Now one company, Omega Protein, catches the majority of menhaden, with 32 spotter planes directing a fleet of 61 ships. Their spotting planes and vessels can find and catch the few remaining schools, since they swim close to the surface. They make poultry feed and fishmeal for
farmed salmon out the menhaden, products that can be made more cheaply from plants.
Omega Protein is doing this in two of the most productive fisheries, the Gulf of Mexico and Chesapeake Bay, both of which have suffered tremendous ecological damage and fishery destruction the past few decades.
Menhaden play an even more important role than the main food item for fish – they filter phytoplankton out, allowing sunlight to reach the
depths where aquatic plants can prosper, which increases oxygen levels, allowing shellfish and fish to thrive.
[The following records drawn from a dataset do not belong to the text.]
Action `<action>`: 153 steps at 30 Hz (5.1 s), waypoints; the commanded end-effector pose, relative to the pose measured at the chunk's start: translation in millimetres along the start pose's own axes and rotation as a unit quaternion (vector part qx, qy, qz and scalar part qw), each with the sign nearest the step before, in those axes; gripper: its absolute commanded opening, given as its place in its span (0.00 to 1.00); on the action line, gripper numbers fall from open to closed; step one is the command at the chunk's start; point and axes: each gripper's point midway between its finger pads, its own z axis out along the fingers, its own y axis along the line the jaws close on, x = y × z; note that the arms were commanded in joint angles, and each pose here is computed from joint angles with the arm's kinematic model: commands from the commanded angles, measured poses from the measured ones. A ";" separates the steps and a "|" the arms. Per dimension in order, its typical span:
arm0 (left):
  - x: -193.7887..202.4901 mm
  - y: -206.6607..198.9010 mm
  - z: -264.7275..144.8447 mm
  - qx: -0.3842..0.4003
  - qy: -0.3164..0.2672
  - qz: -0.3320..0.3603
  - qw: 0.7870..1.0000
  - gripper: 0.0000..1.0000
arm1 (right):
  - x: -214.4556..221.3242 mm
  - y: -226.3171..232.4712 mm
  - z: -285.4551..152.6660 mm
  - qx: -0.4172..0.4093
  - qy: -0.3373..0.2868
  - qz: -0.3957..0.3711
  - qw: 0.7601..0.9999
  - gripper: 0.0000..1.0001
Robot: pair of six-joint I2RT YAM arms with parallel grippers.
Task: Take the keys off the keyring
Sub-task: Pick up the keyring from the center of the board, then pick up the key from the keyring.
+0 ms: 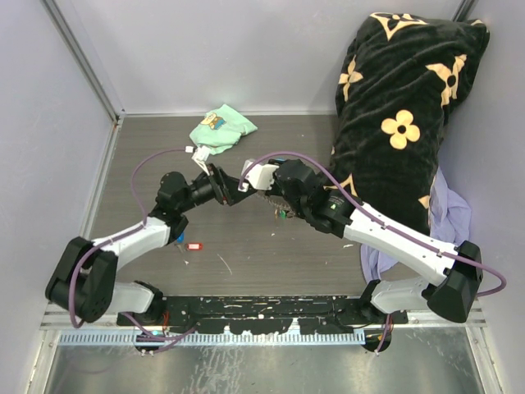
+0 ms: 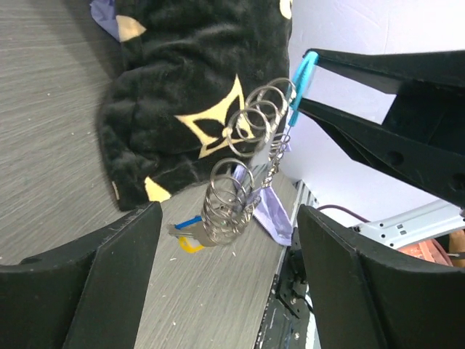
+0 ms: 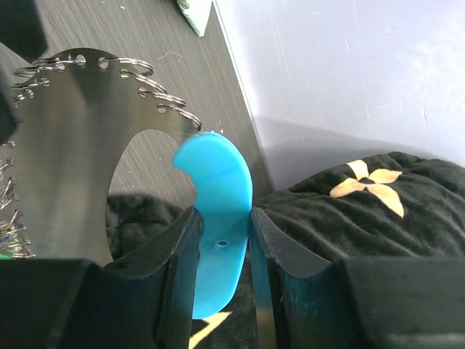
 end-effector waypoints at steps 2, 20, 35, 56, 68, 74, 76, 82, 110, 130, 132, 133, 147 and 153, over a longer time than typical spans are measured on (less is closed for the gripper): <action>-25.3 -27.5 16.4 0.082 -0.022 -0.005 0.996 0.70 | -28.1 -36.5 -20.2 0.040 -0.051 0.049 0.997 0.21; -7.2 -36.4 40.4 0.140 -0.001 -0.055 0.989 0.46 | -35.3 -30.5 -20.5 0.025 -0.059 0.057 0.996 0.21; -7.7 -44.3 36.1 0.166 -0.019 -0.059 0.984 0.00 | -35.4 -28.8 -26.7 0.012 -0.064 0.072 0.995 0.44; -13.5 -72.1 -20.4 0.165 -0.111 0.094 0.976 0.00 | -40.5 -10.5 -91.3 -0.333 -0.250 0.338 0.844 0.98; -23.3 -100.8 -35.3 0.199 -0.124 0.112 0.966 0.00 | -35.4 14.8 -97.6 -0.442 -0.301 0.420 0.733 0.97; -22.9 -108.2 -31.8 0.213 -0.116 0.105 0.964 0.00 | -39.0 20.7 -95.9 -0.469 -0.305 0.439 0.703 0.94; -22.9 -110.2 -31.1 0.216 -0.117 0.105 0.964 0.00 | -40.9 23.6 -96.3 -0.475 -0.306 0.437 0.700 0.93; -22.7 -112.3 -28.9 0.218 -0.117 0.102 0.964 0.00 | -47.0 31.4 -98.1 -0.488 -0.306 0.432 0.694 0.90; -21.5 -113.8 -24.6 0.218 -0.117 0.096 0.964 0.00 | -57.5 36.0 -105.4 -0.516 -0.312 0.429 0.673 0.01; 18.6 -54.3 -103.9 -0.033 -0.112 0.134 0.984 0.65 | -33.9 30.6 -93.1 -0.483 -0.306 0.444 0.690 0.01; 23.0 -57.0 -107.7 -0.023 -0.127 0.143 0.981 0.64 | -30.9 29.9 -89.7 -0.477 -0.302 0.450 0.692 0.01; 26.9 -56.6 -108.6 -0.019 -0.133 0.148 0.980 0.64 | -29.7 30.0 -87.8 -0.475 -0.300 0.453 0.692 0.01; 72.2 -72.7 -66.8 -0.009 -0.079 0.284 0.955 0.61 | -16.8 36.7 -71.5 -0.471 -0.281 0.470 0.692 0.01; 84.6 -70.0 -48.0 -0.025 -0.081 0.313 0.946 0.62 | -14.3 38.4 -68.8 -0.472 -0.278 0.472 0.690 0.01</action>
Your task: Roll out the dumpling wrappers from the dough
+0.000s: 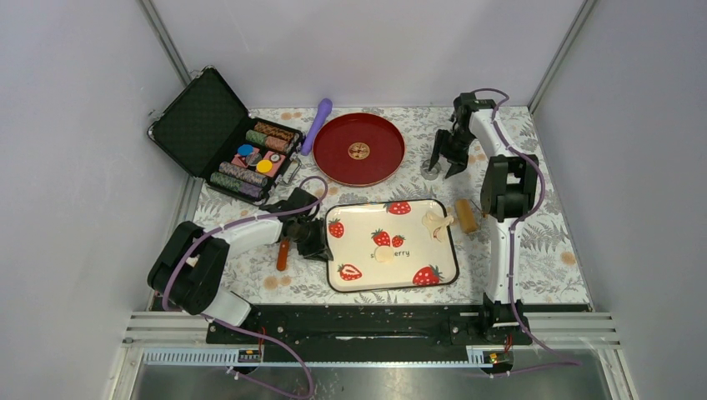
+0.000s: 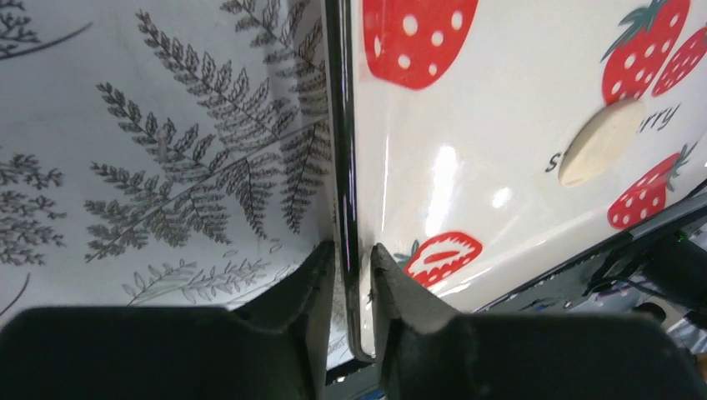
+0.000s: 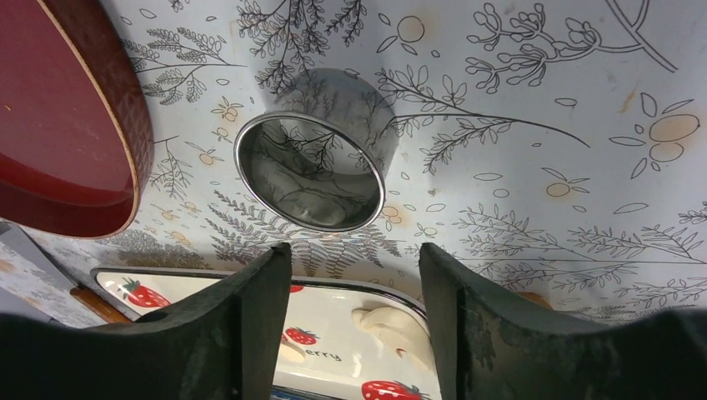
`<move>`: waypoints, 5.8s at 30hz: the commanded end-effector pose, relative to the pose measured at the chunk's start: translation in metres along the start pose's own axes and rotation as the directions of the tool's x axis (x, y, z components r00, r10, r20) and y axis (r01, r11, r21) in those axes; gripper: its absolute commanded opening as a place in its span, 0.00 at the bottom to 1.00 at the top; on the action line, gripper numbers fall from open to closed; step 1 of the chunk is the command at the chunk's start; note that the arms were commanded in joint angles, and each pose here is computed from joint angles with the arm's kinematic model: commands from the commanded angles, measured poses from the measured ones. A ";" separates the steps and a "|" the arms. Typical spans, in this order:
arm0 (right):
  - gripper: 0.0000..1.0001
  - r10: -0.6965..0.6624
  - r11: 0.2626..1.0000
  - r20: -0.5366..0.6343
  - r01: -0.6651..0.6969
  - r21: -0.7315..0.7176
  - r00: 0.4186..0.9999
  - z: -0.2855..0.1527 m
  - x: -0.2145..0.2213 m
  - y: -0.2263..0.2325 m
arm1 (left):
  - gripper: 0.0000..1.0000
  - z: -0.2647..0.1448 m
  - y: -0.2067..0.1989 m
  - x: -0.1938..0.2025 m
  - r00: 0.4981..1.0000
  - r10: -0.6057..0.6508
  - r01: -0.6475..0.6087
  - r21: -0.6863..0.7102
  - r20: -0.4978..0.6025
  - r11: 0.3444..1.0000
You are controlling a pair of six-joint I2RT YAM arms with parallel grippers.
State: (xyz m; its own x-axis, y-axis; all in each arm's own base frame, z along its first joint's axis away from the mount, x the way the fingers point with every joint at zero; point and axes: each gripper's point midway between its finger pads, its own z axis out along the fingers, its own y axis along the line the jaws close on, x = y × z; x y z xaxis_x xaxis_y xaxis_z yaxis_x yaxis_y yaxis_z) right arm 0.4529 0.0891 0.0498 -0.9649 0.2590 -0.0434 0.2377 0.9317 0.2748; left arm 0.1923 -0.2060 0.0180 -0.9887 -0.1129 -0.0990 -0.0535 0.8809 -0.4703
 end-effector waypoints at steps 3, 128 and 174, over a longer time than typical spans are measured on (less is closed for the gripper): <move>0.68 -0.025 0.999 0.049 0.026 -0.032 0.999 -0.040 0.009 0.008 | 0.43 -0.022 -0.015 -0.023 0.993 0.078 -0.078 0.000 0.094 0.997; 0.94 0.053 0.999 0.022 -0.053 -0.012 0.998 -0.033 0.212 -0.061 | 0.00 -0.090 -0.027 -0.013 0.069 0.998 -0.992 -0.107 -0.011 0.068; 0.75 -0.039 0.995 -0.027 0.042 0.088 0.999 -0.005 0.225 -0.077 | 0.00 -0.072 0.004 -0.020 -0.017 0.960 -0.998 -0.049 -0.278 -0.032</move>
State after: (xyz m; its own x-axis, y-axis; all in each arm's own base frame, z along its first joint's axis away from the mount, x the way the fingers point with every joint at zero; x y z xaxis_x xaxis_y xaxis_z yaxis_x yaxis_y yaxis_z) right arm 0.2194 0.0740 0.0262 -0.9716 0.2340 -0.0342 0.2230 0.9546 0.1974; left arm 0.1894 -0.1535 0.0671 -0.1002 0.9810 -0.1664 0.9862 0.1201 0.1143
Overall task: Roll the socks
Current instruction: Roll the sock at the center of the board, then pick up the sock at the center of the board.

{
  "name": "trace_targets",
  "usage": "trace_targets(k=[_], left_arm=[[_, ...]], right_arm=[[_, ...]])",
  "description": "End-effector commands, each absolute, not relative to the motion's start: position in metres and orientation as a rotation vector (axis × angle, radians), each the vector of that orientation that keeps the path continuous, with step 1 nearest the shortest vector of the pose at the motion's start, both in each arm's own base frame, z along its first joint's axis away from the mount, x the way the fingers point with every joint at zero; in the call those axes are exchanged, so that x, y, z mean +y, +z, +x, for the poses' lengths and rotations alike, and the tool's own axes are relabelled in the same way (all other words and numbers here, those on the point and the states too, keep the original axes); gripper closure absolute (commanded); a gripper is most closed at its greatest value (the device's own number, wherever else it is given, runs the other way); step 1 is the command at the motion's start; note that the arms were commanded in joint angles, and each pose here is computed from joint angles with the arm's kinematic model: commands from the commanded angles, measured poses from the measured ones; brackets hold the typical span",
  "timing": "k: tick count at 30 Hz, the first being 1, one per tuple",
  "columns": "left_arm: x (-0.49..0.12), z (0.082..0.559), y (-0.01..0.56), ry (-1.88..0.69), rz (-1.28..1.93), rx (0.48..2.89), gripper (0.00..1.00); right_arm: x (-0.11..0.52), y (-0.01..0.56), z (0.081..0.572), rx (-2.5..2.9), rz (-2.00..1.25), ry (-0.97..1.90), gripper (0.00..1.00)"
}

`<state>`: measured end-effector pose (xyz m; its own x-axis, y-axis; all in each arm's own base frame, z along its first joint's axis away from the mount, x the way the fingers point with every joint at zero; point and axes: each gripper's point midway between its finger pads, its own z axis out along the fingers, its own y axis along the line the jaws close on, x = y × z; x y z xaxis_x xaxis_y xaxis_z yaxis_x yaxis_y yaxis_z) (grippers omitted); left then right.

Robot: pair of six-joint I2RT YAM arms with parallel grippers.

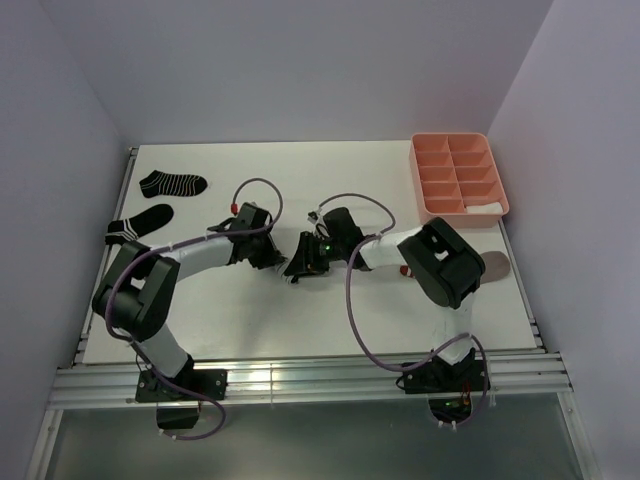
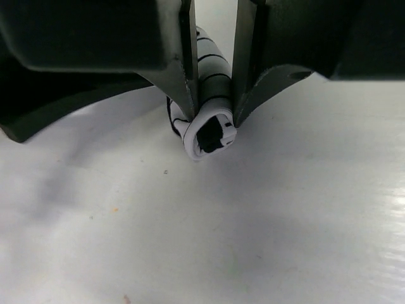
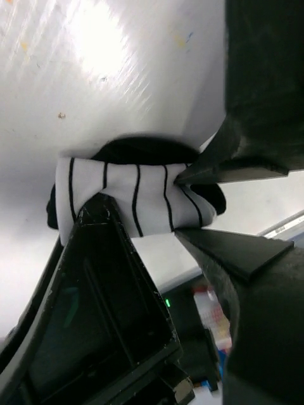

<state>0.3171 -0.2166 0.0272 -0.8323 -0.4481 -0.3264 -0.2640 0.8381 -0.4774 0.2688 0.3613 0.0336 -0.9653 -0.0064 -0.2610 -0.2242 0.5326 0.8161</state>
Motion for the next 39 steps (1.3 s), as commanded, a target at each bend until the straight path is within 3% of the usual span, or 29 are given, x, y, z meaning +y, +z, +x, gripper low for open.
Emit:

When algae aren’t consumed, they erupt into toxic algal blooms, die and sink to the bottom, smothering plants and depleting oxygen. This leads to massive die-offs of all sea life within these areas, such as the 8,000 square mile dead zone in the Gulf of Mexico.
If the menhaden industry were shut down, the ocean and estuaries would be cleansed, shellfish and fish populations recover, and a new sport and commercial fishing industry emerge as the dozens of fish that feast
on menhaden return. Far more jobs would be created if menhaden schools recover, than would be lost if Omega Protein were no longer in business. Oysters, crabs, striped bass, and many other tasty species of seafood might thrive again if the oceans were cleared of toxic algal blooms.
Franklin was not exaggerating when he titled his book The Most Important Fish in the Sea.